On November 22nd, 2011, I signed myself onto a locked psych ward . I wanted to kill myself. But more than than that, I was thinking that burning my house down with me and my family inside would solve all my problems … and this scared me. Killing myself felt like a blessing, but my house. My family! No matter how that voice pushed at me, I knew is was wrong and I was in trouble.
With the help of a life long friend, we drove to the hospital and a crisis counselor and psychiatrist screening later, I was signing the papers that would commit me to a locked psychiatric ward … but more than that … a safe place where I could begin to heal.
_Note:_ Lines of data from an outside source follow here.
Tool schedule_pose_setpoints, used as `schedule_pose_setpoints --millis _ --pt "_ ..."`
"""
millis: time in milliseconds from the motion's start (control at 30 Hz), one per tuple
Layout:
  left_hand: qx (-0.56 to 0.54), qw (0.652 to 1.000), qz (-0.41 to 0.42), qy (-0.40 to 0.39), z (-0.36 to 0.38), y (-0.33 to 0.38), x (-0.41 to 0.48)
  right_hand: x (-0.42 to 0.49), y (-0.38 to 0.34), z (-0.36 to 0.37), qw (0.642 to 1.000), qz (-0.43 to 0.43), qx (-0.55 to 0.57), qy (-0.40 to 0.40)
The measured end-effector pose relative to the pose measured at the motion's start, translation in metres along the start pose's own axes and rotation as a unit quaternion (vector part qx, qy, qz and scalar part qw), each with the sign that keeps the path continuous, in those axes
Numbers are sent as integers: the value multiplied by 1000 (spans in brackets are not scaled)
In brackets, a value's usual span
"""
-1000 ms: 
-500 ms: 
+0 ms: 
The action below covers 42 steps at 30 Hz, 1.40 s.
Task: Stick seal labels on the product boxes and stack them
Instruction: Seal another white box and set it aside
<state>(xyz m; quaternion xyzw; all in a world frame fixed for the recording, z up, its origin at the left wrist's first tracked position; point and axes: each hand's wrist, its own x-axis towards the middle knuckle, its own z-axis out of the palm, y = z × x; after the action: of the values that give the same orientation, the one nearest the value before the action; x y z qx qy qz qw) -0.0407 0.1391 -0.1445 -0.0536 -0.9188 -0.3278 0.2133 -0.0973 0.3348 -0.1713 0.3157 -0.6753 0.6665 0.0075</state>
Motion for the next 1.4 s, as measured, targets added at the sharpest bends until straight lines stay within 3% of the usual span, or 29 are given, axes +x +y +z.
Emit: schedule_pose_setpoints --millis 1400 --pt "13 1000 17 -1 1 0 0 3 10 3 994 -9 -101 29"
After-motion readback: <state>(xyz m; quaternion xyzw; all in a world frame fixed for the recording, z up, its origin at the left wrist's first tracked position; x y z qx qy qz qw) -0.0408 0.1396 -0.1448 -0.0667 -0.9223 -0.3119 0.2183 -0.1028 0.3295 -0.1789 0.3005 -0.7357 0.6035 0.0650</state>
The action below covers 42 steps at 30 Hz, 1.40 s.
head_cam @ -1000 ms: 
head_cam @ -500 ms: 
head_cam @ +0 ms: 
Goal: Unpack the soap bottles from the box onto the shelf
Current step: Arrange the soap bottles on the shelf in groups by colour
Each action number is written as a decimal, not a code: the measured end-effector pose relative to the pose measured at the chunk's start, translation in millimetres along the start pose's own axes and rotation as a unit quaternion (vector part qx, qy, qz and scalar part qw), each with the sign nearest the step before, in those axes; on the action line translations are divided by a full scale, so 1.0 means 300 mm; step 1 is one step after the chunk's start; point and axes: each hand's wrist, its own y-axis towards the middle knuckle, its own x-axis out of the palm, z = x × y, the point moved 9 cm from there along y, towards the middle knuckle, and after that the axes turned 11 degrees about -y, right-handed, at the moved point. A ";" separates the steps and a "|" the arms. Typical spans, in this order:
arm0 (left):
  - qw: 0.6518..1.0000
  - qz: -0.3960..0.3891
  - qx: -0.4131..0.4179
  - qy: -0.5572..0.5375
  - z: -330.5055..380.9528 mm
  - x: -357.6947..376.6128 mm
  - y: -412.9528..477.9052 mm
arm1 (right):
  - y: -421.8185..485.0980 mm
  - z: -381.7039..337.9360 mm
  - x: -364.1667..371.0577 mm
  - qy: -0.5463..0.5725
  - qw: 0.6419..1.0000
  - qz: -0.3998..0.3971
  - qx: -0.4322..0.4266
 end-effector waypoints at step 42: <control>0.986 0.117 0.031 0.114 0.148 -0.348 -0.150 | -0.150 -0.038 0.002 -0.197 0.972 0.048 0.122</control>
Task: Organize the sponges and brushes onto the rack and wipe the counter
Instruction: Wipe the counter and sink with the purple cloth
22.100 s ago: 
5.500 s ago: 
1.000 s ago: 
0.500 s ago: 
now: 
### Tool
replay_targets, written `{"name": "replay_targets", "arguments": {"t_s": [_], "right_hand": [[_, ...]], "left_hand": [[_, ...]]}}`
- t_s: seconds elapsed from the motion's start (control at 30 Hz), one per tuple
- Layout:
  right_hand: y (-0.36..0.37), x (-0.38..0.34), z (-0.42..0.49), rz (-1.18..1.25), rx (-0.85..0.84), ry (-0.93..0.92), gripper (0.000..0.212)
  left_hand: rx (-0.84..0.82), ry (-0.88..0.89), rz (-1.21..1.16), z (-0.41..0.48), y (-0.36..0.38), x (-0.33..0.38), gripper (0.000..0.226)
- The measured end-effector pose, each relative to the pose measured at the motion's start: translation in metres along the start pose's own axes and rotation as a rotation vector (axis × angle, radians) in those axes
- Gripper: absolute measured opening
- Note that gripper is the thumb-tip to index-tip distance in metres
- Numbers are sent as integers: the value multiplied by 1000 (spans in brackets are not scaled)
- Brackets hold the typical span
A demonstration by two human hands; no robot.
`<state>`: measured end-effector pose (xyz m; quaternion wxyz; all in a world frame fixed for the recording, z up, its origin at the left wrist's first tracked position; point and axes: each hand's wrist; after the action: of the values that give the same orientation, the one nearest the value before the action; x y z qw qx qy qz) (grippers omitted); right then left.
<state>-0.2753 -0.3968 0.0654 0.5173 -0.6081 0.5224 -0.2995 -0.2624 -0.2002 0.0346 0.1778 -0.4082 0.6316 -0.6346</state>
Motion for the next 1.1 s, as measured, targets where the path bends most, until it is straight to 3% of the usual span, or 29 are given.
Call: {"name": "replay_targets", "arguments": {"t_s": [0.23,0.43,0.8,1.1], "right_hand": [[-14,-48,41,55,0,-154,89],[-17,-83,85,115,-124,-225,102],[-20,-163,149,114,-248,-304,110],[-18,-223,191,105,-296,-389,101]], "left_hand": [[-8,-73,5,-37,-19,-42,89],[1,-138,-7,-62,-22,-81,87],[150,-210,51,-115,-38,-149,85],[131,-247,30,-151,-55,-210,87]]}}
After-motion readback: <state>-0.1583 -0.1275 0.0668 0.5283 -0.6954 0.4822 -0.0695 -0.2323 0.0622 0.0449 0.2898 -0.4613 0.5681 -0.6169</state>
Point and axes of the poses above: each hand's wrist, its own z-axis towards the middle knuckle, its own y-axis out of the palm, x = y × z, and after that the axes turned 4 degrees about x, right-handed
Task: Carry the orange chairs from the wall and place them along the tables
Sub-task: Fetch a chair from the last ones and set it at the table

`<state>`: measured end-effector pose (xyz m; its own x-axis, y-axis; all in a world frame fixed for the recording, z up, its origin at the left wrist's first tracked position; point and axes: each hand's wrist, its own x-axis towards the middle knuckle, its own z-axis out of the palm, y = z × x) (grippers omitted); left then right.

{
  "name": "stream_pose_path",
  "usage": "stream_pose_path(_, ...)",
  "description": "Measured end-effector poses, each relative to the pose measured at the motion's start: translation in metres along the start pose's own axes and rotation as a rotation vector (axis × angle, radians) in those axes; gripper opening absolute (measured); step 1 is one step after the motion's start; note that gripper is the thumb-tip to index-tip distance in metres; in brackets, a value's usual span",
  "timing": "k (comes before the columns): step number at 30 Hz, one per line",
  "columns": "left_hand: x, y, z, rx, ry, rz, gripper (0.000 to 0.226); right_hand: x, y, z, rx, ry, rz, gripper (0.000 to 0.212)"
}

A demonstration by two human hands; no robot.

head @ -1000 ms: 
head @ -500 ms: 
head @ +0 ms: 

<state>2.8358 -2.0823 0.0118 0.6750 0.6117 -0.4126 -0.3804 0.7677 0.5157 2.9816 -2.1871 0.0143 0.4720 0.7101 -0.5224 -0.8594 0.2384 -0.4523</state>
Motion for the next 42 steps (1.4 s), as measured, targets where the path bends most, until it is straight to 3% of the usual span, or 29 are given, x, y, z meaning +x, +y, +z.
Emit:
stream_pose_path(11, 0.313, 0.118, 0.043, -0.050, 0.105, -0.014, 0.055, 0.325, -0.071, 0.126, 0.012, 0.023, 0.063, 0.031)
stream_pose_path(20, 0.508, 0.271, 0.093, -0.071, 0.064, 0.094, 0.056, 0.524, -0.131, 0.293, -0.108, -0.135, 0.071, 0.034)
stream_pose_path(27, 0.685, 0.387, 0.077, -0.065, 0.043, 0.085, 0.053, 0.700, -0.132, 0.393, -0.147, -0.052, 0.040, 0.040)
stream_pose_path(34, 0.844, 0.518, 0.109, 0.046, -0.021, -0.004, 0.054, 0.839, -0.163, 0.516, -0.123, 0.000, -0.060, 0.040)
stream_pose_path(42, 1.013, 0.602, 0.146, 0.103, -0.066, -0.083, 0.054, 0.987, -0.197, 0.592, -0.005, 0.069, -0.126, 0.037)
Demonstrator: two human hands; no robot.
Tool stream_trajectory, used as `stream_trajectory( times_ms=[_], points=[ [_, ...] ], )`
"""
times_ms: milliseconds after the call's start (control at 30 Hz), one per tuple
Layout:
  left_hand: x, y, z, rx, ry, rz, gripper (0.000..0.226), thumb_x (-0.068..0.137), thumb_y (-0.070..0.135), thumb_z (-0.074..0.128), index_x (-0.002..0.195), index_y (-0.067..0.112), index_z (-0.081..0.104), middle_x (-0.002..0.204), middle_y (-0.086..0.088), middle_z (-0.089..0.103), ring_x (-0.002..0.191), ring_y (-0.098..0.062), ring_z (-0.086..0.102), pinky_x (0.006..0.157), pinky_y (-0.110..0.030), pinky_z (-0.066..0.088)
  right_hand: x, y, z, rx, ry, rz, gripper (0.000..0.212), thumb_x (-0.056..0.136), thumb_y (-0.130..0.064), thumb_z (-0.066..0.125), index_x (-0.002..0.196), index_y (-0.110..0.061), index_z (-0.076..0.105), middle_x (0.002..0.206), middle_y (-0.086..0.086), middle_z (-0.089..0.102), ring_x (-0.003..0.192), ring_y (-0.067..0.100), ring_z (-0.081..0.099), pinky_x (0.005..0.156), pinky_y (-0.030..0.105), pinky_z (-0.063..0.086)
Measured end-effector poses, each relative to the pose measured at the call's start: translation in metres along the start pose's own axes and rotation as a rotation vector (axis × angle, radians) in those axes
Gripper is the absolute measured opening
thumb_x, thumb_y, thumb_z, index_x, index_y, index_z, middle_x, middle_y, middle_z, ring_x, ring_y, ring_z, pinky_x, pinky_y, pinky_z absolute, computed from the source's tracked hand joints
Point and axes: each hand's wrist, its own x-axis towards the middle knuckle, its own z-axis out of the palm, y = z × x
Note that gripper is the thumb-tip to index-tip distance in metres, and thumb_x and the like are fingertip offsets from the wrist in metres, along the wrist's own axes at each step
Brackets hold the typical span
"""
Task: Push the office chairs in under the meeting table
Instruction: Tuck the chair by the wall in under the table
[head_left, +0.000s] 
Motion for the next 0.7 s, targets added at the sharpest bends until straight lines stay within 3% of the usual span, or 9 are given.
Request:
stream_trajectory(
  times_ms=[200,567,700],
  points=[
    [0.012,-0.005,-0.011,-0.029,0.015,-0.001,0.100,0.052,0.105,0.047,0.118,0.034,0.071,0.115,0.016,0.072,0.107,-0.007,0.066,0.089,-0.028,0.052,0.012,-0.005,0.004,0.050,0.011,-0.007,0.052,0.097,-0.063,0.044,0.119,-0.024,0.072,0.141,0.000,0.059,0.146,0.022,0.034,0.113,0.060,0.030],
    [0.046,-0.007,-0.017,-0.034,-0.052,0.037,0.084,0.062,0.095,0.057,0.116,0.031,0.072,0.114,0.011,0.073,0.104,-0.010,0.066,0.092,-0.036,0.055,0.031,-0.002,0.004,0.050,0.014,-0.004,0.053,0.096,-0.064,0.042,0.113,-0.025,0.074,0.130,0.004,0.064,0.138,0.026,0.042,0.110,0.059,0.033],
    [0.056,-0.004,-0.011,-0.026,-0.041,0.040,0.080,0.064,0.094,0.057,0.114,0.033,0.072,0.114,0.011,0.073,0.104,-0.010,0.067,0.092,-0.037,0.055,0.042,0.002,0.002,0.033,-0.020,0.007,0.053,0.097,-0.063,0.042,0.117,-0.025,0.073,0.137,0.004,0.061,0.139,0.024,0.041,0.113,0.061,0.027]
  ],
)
This was one of the most humbling experiences of my life. And starting with the crisis couselor, to the psychiatrist and then the nurses on the ward I encountered … they all reiterated that it was my turn [as a healer] to be healed and to allow it.
Allow I did. … and still do.
Starting here and now, I will recount and chronicle what happened, how it started and how it continues and how I have healed and am healing still.
I am open to comments, questions and listening to your own stories. I have nothing to hide and the discussion and witnessing starts here.